Before children can say the words for different types of transport, they usually make the sounds associated with them. Early “words” for a car may be “beep beep” or “vroom vroom”, for example.  Follow your child’s individual interest in transport and you can help expand their vocabulary and enjoyment in sharing information about this topic. 

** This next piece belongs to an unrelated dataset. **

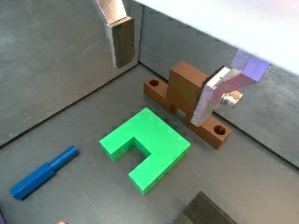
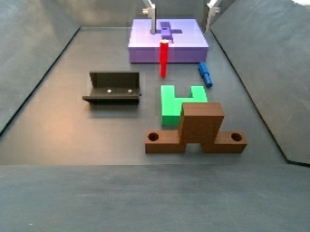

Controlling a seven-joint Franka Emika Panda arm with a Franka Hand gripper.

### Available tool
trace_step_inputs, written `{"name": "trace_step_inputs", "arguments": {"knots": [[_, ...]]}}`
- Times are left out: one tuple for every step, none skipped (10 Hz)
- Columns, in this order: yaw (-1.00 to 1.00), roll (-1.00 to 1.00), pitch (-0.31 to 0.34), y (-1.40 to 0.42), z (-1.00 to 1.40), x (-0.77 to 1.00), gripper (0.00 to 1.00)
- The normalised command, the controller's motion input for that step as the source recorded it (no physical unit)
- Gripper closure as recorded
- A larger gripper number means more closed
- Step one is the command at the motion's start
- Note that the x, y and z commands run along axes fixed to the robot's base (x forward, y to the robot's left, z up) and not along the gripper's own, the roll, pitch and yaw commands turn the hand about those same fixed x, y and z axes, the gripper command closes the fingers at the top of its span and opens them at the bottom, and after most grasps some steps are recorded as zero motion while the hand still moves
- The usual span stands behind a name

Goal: Pick up the green object. Move up. Place the green object on the fixture. Regrasp the green object. Move to above the board. Insert the green object.
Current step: Pick up the green object.

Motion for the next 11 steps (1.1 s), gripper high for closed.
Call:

  • Fun activities to facilitate this are:
  • Talking about things that “go” on the road, tracks, water and in the air.
  • Taking a trip using a unfamiliar mode of transport, e.g. bus, train or ferry.
  • Visiting the airport.
  • Recounting past journeys taken.
  • Pointing out the individual features and parts of different types of transport, e.g. windscreen wipers, wheels, horn, lights, wings.
  • Making sounds (e.g. “toot toot”) and use gestures to describe cars, trains, buses etc. You could turn this into a guessing game.
  • Singing songs and nursery rhymes (e.g. The wheels on the bus, row row row your boat, Big red car).
  • Drawing and painting pictures of various types of transport.
  • Making a “box vehicle”: Use old boxes, tubes, foam,, paper plates, etc to build a car.
  • Role playing being passengers and drivers using old bus / train tickets, home made drivers licences, keys, and dress up clothes.
  • Creating a “road” with traffic lights for children to ride their bikes/ toy cars around.
  • Reading books e.g. “Maisie Drives the Bus” or “Thomas the Tank Engine” books.
  • Talking about travelling safely.
  • Planning a pretend trip or holiday, asking “What would they take with them to different destinations?”

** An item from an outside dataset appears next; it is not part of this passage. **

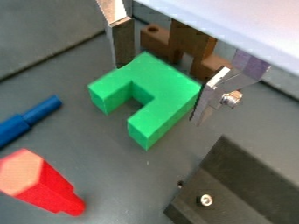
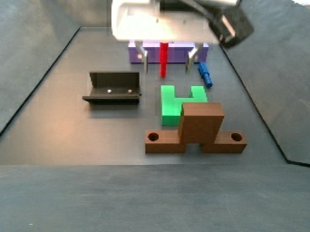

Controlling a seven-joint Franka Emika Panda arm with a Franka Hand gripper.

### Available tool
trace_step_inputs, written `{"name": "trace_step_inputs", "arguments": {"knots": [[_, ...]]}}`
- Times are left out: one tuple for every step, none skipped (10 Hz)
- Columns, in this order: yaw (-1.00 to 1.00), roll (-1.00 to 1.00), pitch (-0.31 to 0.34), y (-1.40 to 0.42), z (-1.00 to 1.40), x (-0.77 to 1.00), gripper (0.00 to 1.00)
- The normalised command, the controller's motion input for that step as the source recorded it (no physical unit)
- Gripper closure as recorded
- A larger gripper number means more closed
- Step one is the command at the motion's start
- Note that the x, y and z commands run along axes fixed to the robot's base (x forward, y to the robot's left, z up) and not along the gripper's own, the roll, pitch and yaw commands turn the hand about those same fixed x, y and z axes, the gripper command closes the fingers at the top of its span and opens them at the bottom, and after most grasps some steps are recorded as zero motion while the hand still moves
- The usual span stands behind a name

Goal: Pick up the green object. Move up. Place the green object on the fixture. Regrasp the green object. Move to above the board. Insert the green object.
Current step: Pick up the green object.

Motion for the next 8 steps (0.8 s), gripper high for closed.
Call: {"name": "trace_step_inputs", "arguments": {"knots": [[0.0,-0.11,-0.1,0.0,-0.57,0.07,0.0],[0.0,-0.09,-0.09,0.0,-0.55,0.04,0.0],[0.0,-0.1,-0.09,0.0,-0.53,0.0,0.0],[0.0,-0.09,-0.081,0.0,-0.48,0.0,0.0],[0.0,-0.07,-0.061,0.04,-0.4,0.0,0.0],[0.0,-0.06,-0.049,0.05,-0.34,0.0,0.0],[0.0,-0.07,-0.053,0.04,-0.34,0.0,0.0],[0.0,-0.07,-0.05,0.03,-0.33,0.0,0.0]]}}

Younger children may like to talk about the names of different forms of transport. Try imitating what your child says and add one or two words, e.g. “bus”-> “blue bus” or “Daddy car”-> “Daddy’s in the car”. If your child is using two words sentences, add a verb, e.g. “big car”-> “big car driving”. 

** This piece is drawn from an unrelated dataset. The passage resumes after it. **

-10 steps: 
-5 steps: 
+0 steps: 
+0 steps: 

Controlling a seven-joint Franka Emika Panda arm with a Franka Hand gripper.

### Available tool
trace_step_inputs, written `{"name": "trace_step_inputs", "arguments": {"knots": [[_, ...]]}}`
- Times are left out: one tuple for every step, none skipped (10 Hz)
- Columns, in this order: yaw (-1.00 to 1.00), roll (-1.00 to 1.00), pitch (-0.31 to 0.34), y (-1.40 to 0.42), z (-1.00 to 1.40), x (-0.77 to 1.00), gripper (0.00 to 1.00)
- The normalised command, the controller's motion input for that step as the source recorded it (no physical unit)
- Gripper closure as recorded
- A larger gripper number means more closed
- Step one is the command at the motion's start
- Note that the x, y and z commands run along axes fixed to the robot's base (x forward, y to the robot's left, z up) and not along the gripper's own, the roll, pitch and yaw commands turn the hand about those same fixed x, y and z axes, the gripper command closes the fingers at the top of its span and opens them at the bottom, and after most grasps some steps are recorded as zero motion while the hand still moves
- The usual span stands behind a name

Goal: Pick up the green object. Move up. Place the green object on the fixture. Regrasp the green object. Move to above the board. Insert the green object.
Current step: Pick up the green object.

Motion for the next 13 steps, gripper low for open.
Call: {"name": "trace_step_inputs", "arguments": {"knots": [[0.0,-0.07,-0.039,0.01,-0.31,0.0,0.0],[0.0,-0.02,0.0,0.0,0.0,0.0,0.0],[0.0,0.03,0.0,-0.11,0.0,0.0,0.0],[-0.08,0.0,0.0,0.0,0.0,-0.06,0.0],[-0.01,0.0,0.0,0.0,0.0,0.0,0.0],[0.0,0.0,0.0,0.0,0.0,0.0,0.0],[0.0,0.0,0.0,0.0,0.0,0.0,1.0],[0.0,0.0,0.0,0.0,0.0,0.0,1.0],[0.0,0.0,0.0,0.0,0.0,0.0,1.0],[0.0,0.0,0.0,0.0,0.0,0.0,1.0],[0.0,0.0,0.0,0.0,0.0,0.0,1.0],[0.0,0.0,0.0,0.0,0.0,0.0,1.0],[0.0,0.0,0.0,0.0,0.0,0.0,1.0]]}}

Older children may enjoy recounting a trip they took on a plane or ship, for example. Encourage them to talk about when they took the trip, where they went, who accompanied them, interesting events and any feelings they have about the trip. Encourage the use of descriptive language (including; size, colour, shape, parts, sounds, sensations). 

If you would like more information about speech and language development, or would like to discuss your child’s communication, feel free to contact me on 0417 255 062.

Speech & Language tips related to “Under the Sea”


When thinking about “Under the Sea”, try to consider everything about the sea that might interest your child e.g., sea creatures, plant life, shells, sand, water, boats, fishing, swimming. There are a wide variety of books and puzzles available that can help your child with learning the words for all aspects of sea life. You can pair these with fun activities at home to help your child build a good understanding and use of language to communicate what they learn about this topic.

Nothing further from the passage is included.